World Wide Study Bible
a Bible passage
I, I am He
who blots out your transgressions for my own sake,
and I will not remember your sins.
25. I, I am he. 170170 “Ce suis-je, ce suis-je.” “It is I, it is I.” He concludes the former statement by this exclamation, as if he had said, that he may boast of his right, that he blots out the iniquities of his people, and restores them to freedom; for they have no merits by which they could obtain it, since they deserve the severest punishment, and even destruction. The same word is twice repeated by him, that he may more sharply rebuke the ingratitude of men who are wont to rob him of that honor which belongs to him alone, or in some way to throw it into the shade.
He that blotteth out thy iniquities. הוא (hu) is the demonstrative pronoun He, used instead of a noun, as in many other passages. It is but a poor and feeble meaning that is attached to the words of the Prophet by those who think that God claims for himself the privilege and authority of pardoning sins, for he rather contrasts his mercy with all other causes, as if he declared that he is not induced by anything else to pardon sins, but is satisfied with his mere goodness, and, consequently, that it is wrong to ascribe either to merits or to any sacrifices the redemption of which he is the Author by free grace. The meaning may be summed up by saying, that the people ought to hope for their return for no other reason than because God will freely pardon their sins, and, being of his own accord appeased by his mercy, will stretch out his fatherly hand.
The present subject is the pardon of sins; we must see on what occasion it has been introduced. Undoubtedly the Prophet means that there will be a freely bestowed redemption, and therefore he mentions forgiveness rather than redemption, because, since they had received a severe punishment for their sins, they must have been pardoned before they were delivered. The cause of the disease must be taken away, if we wish to cure the disease itself; and so long as the Lord’s anger lasts, his chastisements will also last; and consequently his anger must be appeased, and we must be reconciled to God, before we are freed from punishments. And this form of expression ought to be carefully observed in opposition to the childish distinction of the Sophists, who say that God does indeed pardon guilt, but that we must make satisfaction by penances.

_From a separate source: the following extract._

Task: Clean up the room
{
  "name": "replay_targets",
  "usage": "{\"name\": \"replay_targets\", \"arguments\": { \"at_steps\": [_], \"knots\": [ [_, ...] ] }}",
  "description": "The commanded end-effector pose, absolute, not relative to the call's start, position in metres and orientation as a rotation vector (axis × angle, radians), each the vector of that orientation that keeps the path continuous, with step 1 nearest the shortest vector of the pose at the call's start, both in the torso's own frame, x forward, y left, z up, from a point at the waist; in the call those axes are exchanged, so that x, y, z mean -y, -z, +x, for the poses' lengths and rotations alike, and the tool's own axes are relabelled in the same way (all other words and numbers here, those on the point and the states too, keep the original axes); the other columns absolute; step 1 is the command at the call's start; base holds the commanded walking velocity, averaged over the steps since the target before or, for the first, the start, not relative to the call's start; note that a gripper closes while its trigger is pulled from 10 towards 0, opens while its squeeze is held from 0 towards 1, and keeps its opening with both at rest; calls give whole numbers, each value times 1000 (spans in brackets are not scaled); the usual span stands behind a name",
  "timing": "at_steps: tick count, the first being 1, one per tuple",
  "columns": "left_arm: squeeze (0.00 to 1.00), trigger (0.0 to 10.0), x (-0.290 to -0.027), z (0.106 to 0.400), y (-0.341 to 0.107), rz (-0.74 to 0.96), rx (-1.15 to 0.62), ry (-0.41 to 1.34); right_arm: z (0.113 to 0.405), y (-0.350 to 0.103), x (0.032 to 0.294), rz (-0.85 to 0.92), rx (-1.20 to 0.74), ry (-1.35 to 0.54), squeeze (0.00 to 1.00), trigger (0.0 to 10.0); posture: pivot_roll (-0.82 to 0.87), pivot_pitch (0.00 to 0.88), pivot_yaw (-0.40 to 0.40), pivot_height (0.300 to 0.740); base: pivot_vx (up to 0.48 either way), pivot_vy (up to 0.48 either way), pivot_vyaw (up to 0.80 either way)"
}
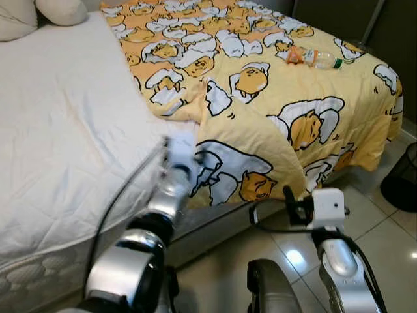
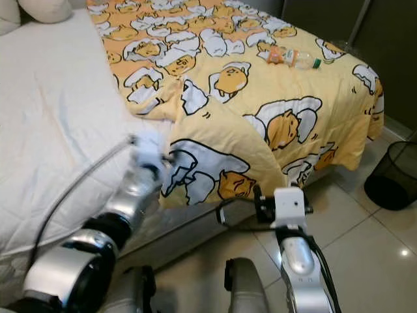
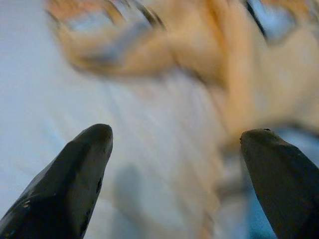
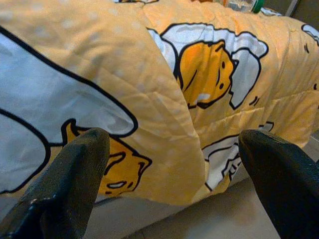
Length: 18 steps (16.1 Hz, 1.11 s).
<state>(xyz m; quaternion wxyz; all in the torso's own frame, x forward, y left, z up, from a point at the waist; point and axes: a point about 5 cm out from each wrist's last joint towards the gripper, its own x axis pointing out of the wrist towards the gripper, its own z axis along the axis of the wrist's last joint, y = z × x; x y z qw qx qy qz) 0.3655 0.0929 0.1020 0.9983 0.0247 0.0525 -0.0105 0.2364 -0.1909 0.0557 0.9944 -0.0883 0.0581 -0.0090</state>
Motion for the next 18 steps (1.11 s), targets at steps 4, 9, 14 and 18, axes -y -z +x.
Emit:
{"name": "replay_targets", "arguments": {
  "at_steps": [4,9,14,18],
  "knots": [
    [0,10000,-68,359,-98,9,-111,116,235,-61,191,-192,-120,5,0,10000,-228,30,42,618,0,0,0],
    [0,10000,-60,359,-96,60,-135,142,234,-63,189,-191,-127,-5,0,10000,-235,47,43,618,0,0,0],
    [0,10000,-74,367,-104,69,-113,76,220,-62,193,-200,-151,0,0,10000,-264,81,46,618,0,0,0],
    [0,10000,-72,358,-83,38,-220,122,215,-63,194,-205,-161,3,0,10000,-279,97,47,618,0,0,0]
  ]
}}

Hence proceeded satisfactions, indulgences, purgatory, and innumerable other contrivances.
The Prophet does not only speak of guilt, but speaks expressly of punishment which is remitted, because sins have been freely pardoned. This is still more clearly expressed by the addition of the phrase for mine own sake. It is certain that this limitation is contrasted with all merits, that is, that God pays no regard to us, or to anything that is in us, in pardoning our sins, but that he is prompted to it solely by his goodness; for if he had regard to us, he would be in some respects our debtor, and forgiveness would not be of free grace. Accordingly, Ezekiel explains the contrast,
“Not for your sakes will I do this, O house of Jacob, but for mine own sake.” (Ezekiel 36:22.)
Hence it follows that God is his own adviser, and is freely inclined to pardon sins, for he does not find any cause in men.
Therefore I will not remember thy sins. The Prophet added this for the consolation of the godly, who, oppressed by the consciousness of their transgressions, might otherwise have fallen into despair. On this account he encourages them to cherish good hope, and confirms them in that confidence by saying, that although they are unworthy, yet he will pardon their sins, and will thus deliver them. Hence we ought to draw a useful doctrine, that no one can be certain of obtaining pardon, unless he rely on the absolute goodness of God. They who look to their works must continually hesitate, and at length despair, because, if they are not deceived by gross hypocrisy, they will always have before their eyes their own unworthiness, which will constrain them to remain in doubt as to the love of God.
When it is said that ministers also forgive sins, (John 20:23,) there is no inconsistency with this passage, for they are witnesses of this freely bestowed forgiveness. The ordinary distinction is that God forgives sins by his power, and ministers by their office; but as this distinction does not explain the Prophet’s meaning, we must keep by what I have stated, that God not only forgives sins in the exercise of his authority, but that all the blessings for which we ought to hope flow from the fountain of his absolute bounty. Thus the Lord adorned the preaching of the gospel, and its ministers, in such a manner as to reserve the full authority for himself.